Mr. Goodwill made a challenging point about what price we were prepared to pay when trading freedom against additional restrictions. Our consultation, which will be published shortly, will provide the opportunity for organisations and individuals to comment, and the balance of that argument will obviously colour our judgment as to what we should do.
The hon. Gentleman also asked about enforcement and police numbers. I entirely agree with him that the prospect of being caught is one of the most effective deterrents. We are working closely with the Home Office and the Association of Chief Police Officers to ensure that traffic policing and enforcement is maintained. We are looking at how the issue is reflected in police targets in order to ensure that it receives the appropriate attention. Recent drink-drive campaigns have increased the number of drivers being tested. Again, that demonstrates that we are moving in the right direction. I am also informed that more speed awareness courses are being rolled out.
I was asked about the MOT consultation. That is still being discussed between Departments, and I shall alert Members as to when that is likely come about. However, I hear exactly the point that was made; it was made also by a number of organisations when I was at the Department of Trade and Industry, and as Minister with responsibility for better regulation I chaired a challenge panel every quarter to deal with exactly the same concerns, particularly about a move to less frequent MOTs such as on the continent. However, the issue is still very live.

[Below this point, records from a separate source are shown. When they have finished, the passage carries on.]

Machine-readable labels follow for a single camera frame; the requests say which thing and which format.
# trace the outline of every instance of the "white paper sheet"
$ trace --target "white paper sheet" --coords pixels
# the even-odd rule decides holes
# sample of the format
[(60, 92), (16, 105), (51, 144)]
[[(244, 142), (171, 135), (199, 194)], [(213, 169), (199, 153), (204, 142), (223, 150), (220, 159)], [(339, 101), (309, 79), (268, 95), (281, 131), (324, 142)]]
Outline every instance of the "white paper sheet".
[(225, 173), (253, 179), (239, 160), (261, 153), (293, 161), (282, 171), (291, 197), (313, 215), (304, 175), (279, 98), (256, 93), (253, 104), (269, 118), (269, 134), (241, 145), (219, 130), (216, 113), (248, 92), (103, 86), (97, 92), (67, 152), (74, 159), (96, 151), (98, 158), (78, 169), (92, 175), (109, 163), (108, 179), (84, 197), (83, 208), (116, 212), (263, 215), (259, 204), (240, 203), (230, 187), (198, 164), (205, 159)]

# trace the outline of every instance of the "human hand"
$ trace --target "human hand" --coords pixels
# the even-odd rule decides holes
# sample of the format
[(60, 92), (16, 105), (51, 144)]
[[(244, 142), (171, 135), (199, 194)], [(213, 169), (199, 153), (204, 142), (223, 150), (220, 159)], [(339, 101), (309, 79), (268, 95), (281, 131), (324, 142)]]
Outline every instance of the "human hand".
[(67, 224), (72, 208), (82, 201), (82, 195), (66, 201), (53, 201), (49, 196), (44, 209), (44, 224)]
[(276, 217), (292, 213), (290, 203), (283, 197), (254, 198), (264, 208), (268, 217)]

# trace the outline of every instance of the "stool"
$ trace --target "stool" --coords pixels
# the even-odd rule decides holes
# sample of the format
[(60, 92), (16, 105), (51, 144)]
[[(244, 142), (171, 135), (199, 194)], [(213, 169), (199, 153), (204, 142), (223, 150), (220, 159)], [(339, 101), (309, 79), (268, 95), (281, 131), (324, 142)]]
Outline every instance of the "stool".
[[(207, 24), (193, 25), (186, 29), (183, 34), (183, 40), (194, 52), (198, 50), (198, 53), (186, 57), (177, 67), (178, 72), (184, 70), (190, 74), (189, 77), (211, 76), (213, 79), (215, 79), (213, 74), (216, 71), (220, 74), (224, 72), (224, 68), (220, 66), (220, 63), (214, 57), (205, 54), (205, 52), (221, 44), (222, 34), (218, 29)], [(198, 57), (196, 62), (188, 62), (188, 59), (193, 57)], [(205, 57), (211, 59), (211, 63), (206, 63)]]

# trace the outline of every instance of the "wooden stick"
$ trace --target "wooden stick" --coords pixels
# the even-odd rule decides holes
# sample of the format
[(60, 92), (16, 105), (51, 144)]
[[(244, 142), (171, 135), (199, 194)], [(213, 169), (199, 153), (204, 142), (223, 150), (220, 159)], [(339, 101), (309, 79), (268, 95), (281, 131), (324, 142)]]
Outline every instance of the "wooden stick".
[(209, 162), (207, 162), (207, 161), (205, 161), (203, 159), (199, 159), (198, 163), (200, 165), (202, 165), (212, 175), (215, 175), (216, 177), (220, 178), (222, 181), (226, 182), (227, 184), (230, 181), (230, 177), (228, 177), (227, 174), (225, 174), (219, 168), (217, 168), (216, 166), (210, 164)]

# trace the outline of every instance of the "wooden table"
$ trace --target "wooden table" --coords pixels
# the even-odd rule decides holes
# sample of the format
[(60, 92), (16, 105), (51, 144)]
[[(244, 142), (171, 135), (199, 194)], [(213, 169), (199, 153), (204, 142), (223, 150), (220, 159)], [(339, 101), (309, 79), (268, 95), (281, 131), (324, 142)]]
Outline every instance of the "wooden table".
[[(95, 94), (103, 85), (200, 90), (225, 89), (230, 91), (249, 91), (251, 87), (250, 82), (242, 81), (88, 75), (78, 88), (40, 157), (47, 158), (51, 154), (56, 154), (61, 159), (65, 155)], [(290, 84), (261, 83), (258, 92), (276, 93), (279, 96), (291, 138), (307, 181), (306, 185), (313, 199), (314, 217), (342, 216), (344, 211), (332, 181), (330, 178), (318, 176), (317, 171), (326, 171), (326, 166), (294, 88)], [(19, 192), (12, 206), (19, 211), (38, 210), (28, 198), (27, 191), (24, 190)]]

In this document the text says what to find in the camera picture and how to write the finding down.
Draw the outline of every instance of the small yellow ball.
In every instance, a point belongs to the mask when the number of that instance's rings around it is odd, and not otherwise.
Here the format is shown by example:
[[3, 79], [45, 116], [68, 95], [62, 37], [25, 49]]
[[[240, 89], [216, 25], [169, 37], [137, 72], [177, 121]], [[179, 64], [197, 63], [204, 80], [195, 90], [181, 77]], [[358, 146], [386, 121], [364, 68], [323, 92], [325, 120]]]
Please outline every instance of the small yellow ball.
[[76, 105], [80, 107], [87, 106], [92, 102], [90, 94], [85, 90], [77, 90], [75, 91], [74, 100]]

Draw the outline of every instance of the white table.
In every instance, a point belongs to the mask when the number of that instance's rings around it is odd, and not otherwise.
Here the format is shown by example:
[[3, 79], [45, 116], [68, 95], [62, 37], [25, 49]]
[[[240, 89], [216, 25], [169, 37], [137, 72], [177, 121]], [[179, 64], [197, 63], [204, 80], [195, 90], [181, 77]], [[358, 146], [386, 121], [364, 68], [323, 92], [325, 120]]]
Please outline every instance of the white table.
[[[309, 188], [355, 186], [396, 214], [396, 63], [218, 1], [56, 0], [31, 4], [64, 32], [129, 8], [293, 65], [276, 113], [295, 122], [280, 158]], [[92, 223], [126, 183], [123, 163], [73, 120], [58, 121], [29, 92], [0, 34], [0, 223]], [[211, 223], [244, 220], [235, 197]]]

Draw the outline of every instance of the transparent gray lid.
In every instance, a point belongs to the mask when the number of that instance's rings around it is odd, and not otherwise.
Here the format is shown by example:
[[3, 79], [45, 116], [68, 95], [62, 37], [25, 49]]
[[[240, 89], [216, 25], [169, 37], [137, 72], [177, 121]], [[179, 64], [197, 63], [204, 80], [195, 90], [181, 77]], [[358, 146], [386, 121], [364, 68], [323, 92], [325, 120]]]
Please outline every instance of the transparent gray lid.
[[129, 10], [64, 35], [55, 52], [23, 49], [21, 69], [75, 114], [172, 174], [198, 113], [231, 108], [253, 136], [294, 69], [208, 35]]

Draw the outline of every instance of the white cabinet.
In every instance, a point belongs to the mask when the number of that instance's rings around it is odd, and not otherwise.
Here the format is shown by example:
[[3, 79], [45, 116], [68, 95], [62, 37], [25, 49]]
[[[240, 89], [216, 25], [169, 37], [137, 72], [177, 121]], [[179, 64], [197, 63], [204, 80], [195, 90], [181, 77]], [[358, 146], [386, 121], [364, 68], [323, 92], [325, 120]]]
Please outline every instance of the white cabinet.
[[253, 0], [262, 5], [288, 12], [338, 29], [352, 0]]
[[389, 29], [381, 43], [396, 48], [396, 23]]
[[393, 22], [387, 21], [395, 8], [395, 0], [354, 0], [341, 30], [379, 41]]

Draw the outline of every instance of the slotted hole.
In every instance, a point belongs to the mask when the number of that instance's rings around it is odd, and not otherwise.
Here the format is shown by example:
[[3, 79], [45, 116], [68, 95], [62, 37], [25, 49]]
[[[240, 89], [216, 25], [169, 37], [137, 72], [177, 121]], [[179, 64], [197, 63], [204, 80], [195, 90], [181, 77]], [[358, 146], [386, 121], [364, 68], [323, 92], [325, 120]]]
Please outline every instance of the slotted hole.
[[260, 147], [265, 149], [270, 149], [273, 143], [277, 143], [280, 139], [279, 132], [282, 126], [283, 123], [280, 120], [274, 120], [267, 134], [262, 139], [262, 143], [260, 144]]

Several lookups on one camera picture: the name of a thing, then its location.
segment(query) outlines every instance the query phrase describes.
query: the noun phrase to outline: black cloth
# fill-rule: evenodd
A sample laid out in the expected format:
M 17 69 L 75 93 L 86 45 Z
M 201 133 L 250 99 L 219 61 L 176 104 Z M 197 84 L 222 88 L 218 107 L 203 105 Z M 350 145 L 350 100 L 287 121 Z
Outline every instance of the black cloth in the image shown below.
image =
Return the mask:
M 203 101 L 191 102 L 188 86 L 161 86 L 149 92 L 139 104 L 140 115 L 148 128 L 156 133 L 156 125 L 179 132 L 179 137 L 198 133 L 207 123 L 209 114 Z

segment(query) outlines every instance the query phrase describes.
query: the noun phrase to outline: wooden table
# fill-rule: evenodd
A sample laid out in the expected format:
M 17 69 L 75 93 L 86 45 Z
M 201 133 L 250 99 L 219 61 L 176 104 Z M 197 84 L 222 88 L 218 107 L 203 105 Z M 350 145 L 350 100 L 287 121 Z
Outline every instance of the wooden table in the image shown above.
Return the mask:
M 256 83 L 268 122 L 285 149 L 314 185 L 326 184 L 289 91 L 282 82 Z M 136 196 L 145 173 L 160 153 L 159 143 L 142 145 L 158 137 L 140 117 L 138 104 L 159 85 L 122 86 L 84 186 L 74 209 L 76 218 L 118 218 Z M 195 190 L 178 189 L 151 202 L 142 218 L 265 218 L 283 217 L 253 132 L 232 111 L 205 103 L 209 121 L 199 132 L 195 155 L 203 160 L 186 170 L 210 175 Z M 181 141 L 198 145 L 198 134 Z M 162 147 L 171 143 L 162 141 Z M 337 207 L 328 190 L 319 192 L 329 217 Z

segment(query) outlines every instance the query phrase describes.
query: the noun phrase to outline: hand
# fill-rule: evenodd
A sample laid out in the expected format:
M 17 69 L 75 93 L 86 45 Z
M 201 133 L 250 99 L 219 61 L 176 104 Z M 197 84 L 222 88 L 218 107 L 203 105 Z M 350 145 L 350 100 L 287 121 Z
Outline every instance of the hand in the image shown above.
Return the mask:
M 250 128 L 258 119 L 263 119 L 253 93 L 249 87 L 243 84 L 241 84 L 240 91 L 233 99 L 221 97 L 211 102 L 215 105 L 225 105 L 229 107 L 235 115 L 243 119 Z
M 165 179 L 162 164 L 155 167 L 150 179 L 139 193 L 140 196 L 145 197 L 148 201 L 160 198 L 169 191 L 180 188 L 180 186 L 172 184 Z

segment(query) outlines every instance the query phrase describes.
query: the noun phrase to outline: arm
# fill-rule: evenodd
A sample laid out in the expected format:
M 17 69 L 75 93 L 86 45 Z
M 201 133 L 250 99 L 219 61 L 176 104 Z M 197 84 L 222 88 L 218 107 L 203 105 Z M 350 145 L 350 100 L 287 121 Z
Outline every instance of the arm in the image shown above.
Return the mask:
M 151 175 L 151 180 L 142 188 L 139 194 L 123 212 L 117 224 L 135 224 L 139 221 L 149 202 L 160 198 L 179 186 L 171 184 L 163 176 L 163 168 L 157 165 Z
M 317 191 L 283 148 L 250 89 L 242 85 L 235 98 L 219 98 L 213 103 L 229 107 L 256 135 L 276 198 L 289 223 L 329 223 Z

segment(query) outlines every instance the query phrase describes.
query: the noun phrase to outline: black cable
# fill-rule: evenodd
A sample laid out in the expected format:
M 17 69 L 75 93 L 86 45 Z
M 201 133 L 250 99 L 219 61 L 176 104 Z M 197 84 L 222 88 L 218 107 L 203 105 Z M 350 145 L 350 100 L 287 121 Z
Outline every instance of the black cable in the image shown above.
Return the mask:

Driving is a skill that people use for most of their lives. It is vital that we prepare new drivers properly. It is a huge challenge. There is no quick fix. Change will take time to complete, and there must be full consultation. The debate has been a valuable opportunity and I look forward to further discussions—especially with drivers and with the public at large—as we thrash out our proposals in the coming months.
I conclude by again congratulating my hon. Friend the Member for Dumfries and Galloway on securing the debate and by thanking those hon. Members who have participated in it. The subject matter of the debate is very important, and we all agree that too many people still die or are seriously injured on our roads, so I hope that the debate will help in the efforts to reduce those numbers. I assure hon. Members that I shall use my own very best efforts to work with them for further progress in the months ahead. Government, Opposition parties, road safety campaigners and other external bodies such as the emergency services and enforcement organisations all want to achieve the same objective. I hope that, together, we shall continue to drive casualty figures down.
I congratulate the House on a most well-informed and interesting debate. It has been a pleasure to be in the Chair for it, and I congratulate all those hon. Members who participated on their contributions. The debate has finished some 20 minutes early and, although the initiator of the next debate is present, the Minister sadly is not, so I suspend the sitting.